## TASK DESCRIPTION
Which lines belong in the answer? Exactly those from the line containing "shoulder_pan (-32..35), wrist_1" through the last line of the records below, repeated as written.

===

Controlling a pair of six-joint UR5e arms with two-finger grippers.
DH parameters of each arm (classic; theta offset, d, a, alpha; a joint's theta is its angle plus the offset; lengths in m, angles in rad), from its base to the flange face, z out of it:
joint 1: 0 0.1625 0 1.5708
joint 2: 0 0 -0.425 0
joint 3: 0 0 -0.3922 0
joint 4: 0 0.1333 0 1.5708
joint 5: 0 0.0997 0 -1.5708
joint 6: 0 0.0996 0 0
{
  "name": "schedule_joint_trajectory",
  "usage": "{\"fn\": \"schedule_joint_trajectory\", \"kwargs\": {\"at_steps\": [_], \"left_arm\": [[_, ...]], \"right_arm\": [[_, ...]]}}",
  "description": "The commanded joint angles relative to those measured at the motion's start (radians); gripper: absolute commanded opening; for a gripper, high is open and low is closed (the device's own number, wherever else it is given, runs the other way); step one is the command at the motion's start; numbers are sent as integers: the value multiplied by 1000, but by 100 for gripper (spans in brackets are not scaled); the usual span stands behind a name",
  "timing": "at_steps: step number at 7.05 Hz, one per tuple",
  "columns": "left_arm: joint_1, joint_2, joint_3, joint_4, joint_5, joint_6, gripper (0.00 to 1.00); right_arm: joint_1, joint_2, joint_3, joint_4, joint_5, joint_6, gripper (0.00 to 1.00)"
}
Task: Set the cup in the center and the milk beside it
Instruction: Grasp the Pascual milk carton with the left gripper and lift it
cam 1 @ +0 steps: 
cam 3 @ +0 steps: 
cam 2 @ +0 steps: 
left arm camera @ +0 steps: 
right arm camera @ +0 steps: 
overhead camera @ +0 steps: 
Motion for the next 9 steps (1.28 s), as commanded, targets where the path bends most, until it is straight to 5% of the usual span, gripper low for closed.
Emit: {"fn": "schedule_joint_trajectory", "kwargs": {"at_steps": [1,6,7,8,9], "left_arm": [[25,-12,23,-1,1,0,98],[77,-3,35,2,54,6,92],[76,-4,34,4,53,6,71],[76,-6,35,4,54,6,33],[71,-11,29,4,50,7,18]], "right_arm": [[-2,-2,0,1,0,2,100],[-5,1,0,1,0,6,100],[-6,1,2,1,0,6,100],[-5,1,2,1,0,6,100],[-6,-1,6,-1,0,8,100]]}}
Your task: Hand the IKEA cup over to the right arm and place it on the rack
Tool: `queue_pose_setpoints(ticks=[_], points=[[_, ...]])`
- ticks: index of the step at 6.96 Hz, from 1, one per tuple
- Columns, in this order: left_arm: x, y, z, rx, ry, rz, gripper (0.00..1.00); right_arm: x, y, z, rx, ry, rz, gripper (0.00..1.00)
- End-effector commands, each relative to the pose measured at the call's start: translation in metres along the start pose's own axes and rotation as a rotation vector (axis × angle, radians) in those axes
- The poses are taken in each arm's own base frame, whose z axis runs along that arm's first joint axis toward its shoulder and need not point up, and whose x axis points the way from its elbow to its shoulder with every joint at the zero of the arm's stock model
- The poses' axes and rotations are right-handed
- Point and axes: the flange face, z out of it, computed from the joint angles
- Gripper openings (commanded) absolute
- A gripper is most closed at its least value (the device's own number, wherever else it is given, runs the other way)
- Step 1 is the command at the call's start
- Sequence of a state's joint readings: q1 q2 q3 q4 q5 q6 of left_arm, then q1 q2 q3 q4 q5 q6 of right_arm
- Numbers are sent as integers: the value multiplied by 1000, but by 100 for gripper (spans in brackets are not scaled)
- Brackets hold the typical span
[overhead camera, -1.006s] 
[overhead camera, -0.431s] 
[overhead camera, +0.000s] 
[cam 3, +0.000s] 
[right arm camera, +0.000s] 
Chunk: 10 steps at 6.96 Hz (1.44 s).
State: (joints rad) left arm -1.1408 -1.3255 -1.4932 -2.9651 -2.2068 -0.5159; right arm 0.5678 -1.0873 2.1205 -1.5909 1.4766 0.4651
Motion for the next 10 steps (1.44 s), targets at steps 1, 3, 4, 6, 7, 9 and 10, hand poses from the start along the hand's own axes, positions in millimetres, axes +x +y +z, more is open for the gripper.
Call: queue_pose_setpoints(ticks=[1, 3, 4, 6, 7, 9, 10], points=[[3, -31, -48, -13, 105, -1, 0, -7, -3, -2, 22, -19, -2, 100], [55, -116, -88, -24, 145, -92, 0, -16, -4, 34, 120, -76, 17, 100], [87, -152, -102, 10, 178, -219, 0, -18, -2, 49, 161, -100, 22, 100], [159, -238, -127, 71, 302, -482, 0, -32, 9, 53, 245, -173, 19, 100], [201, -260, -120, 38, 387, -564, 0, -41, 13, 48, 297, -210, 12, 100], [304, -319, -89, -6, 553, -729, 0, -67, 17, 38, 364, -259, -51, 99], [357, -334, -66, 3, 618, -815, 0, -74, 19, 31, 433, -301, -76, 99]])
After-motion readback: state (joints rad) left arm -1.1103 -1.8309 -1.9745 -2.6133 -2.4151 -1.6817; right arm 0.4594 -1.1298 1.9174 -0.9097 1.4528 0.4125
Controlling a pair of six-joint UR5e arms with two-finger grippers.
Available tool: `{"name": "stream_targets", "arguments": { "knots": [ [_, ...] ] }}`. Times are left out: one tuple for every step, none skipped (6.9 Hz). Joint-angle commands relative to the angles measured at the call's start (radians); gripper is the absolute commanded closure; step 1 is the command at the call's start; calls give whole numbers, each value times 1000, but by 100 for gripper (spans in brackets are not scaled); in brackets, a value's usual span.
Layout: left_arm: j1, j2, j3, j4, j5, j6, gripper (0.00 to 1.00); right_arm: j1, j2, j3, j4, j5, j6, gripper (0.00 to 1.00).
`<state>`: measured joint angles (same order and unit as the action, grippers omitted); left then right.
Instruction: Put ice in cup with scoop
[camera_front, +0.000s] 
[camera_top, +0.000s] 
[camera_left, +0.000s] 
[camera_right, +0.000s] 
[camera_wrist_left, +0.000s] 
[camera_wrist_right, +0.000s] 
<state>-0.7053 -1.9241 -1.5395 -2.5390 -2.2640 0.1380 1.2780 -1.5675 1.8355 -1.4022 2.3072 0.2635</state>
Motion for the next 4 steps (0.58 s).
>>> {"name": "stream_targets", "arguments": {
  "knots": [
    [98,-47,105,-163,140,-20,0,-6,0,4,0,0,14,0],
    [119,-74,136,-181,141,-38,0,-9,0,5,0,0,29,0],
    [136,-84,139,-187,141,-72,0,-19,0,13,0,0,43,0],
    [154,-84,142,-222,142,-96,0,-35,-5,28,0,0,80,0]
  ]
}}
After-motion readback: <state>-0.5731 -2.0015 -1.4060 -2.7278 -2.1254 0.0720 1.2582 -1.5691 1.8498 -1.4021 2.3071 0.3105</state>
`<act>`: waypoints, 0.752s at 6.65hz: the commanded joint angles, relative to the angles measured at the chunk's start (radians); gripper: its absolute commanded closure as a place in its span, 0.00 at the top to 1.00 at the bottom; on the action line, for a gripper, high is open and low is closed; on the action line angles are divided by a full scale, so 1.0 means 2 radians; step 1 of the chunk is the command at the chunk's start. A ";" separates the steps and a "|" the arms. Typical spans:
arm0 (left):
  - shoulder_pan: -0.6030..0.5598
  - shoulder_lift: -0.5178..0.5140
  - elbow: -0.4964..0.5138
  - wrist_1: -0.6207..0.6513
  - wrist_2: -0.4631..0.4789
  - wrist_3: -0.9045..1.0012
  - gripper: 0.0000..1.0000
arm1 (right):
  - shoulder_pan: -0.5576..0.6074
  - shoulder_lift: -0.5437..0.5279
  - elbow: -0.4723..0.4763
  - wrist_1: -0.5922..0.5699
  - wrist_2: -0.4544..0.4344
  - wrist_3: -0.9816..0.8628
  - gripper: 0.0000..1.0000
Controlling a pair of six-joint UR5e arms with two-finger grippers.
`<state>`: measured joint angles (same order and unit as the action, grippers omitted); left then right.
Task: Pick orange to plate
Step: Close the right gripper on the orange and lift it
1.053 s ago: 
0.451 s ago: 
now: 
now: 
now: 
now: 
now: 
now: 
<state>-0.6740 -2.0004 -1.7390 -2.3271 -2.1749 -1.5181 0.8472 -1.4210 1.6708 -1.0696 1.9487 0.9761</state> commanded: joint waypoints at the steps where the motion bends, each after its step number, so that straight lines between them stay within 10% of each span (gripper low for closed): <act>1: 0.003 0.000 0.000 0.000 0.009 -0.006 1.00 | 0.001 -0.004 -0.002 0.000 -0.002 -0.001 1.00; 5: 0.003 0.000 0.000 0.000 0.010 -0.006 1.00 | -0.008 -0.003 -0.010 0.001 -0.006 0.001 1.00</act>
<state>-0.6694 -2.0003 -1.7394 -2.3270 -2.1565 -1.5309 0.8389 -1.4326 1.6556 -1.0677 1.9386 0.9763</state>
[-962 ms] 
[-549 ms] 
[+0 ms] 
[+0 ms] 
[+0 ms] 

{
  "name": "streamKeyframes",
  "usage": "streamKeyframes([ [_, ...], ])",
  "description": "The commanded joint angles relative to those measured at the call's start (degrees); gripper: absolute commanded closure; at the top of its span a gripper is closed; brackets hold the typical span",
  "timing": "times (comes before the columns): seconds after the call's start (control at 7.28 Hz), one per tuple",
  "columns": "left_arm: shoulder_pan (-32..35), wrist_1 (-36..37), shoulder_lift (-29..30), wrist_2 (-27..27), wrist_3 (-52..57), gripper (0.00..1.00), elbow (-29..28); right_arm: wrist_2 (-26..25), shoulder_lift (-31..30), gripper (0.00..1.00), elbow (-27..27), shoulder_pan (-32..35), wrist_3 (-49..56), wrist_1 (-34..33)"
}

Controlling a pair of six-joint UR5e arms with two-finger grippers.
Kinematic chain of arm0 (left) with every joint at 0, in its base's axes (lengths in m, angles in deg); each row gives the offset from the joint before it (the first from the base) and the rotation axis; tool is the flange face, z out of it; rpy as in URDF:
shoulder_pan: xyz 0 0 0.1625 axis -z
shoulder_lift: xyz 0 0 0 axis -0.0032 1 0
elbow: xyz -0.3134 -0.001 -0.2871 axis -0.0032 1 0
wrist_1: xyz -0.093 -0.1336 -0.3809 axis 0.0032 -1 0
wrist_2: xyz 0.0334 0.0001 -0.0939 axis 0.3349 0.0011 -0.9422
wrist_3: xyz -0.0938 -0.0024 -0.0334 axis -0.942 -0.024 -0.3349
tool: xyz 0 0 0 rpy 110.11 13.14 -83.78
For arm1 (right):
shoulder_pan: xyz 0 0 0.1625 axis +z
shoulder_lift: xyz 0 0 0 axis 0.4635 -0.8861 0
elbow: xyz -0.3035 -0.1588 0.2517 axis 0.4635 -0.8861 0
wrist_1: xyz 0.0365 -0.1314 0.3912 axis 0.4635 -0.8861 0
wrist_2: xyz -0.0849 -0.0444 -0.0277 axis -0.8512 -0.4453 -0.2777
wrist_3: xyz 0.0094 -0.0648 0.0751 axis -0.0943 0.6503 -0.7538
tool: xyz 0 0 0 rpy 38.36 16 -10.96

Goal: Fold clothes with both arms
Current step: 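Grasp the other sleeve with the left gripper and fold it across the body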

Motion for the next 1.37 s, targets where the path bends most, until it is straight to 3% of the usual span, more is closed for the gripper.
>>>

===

## ANSWER FOR THE TASK
  "columns": "left_arm: shoulder_pan (-32..35), wrist_1 (-36..37), shoulder_lift (-29..30), wrist_2 (-27..27), wrist_3 (-52..57), gripper (0.00..1.00), elbow (-29..28); right_arm: wrist_2 (-26..25), shoulder_lift (-31..30), gripper (0.00..1.00), elbow (-27..27), shoulder_pan (-32..35), wrist_3 (-49..56), wrist_1 (-34..33)"
}

Controlling a pair of six-joint UR5e arms with two-finger grippers.
Kinematic chain of arm0 (left) with every joint at 0, in its base's axes (lengths in m, angles in deg); each row gives the offset from the joint before it (the first from the base) and the rotation axis; tool is the flange face, z out of it; rpy as in URDF:
shoulder_pan: xyz 0 0 0.1625 axis -z
shoulder_lift: xyz 0 0 0 axis -0.0032 1 0
elbow: xyz -0.3134 -0.001 -0.2871 axis -0.0032 1 0
wrist_1: xyz -0.093 -0.1336 -0.3809 axis 0.0032 -1 0
wrist_2: xyz 0.0334 0.0001 -0.0939 axis 0.3349 0.0011 -0.9422
wrist_3: xyz -0.0938 -0.0024 -0.0334 axis -0.942 -0.024 -0.3349
tool: xyz 0 0 0 rpy 110.11 13.14 -83.78
For arm1 (right):
shoulder_pan: xyz 0 0 0.1625 axis +z
shoulder_lift: xyz 0 0 0 axis 0.4635 -0.8861 0
elbow: xyz -0.3035 -0.1588 0.2517 axis 0.4635 -0.8861 0
wrist_1: xyz 0.0365 -0.1314 0.3912 axis 0.4635 -0.8861 0
wrist_2: xyz -0.0849 -0.0444 -0.0277 axis -0.8512 -0.4453 -0.2777
wrist_3: xyz 0.0094 -0.0648 0.0751 axis -0.0943 0.6503 -0.7538
tool: xyz 0 0 0 rpy 38.36 16 -10.96

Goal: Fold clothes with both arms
Current step: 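Grasp the other sleeve with the left gripper and fold it across the body
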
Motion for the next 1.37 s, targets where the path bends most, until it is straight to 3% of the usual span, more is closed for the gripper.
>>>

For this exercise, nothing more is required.